For dogmatists, I might start with natural law (perhaps Aristotle or Aquinas), leading into a discussion of the appeal to nature fallacy. Of course, you also have to discuss the utilitarians, Kant, and the social contractarians (Hobbes and Rawls -- it's nice for students to see a conservative and a liberal contract view). All together that makes five philosophers to discuss, and I think it's good for students to see how one dogmatic philosophy can completely oppose another. Given an ethical or policy dilemma, it's very interesting to set up five-way debates.
For nihilists, I would tend to focus on criticisms more generally, rather than specific philosophers. There are the criticisms that no universal moral system can be formulated (but there is such a thing as justice). Then there are the moral relativists who would argue that there is no such thing as morality, period; it's just a social construct. I find that this part of the unit isn't especially interesting and one moves quickly into the pragmatists.
For pragmatists, I think I would start with a little Hume, before discussing the existentialists. (I find Sartre's ideas are fairly comprehensible to students.) Then I would move on to the "democrats": those would argue that morality should be defined by agreement and consent. Again, with two nihilistic positions (moderate and extreme) and three pragmatic positions, one can set up interesting five-way debates.

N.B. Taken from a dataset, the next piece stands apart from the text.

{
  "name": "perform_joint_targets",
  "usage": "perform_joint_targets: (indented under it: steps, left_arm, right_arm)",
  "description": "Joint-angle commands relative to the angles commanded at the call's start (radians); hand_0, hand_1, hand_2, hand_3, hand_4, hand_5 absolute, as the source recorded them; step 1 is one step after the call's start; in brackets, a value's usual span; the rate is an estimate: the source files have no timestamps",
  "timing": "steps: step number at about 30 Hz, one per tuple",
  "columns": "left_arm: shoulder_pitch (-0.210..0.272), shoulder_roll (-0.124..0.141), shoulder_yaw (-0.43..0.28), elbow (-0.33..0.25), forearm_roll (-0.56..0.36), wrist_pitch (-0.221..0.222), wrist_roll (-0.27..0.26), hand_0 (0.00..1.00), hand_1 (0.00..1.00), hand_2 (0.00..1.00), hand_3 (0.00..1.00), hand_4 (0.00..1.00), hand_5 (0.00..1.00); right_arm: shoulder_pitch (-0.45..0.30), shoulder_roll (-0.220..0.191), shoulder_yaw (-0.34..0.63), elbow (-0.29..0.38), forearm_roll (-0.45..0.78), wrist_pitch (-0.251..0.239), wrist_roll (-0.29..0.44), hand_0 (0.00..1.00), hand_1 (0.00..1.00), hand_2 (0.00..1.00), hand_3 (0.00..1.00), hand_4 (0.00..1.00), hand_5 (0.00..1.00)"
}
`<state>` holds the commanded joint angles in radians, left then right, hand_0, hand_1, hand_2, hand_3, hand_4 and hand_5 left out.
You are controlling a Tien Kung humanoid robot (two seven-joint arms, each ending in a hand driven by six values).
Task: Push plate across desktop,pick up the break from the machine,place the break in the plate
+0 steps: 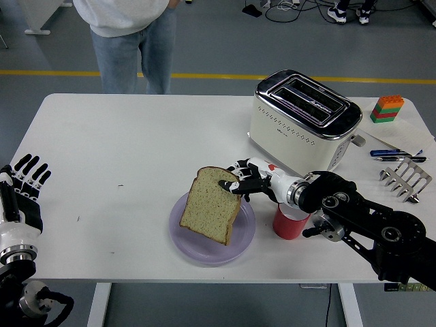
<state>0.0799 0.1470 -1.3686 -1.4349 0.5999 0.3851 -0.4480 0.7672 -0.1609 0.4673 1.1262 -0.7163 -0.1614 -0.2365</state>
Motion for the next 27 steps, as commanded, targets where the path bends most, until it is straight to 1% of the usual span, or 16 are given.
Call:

Those are my recommendations. There are good books out there that support a structure like I've suggested, such as William Hughes' excellent Critical Thinking, but I'd honestly rather piece it together with readings, real-world examples, and discussions. With a typical 12-13 week semester, that would give you three weeks per unit. Debaters would leave with a better sense of how to argue topicality (definitions), disadvantages (cause and effect), and critiques (values) -- and would hopefully be more careful researchers after the unit about facts.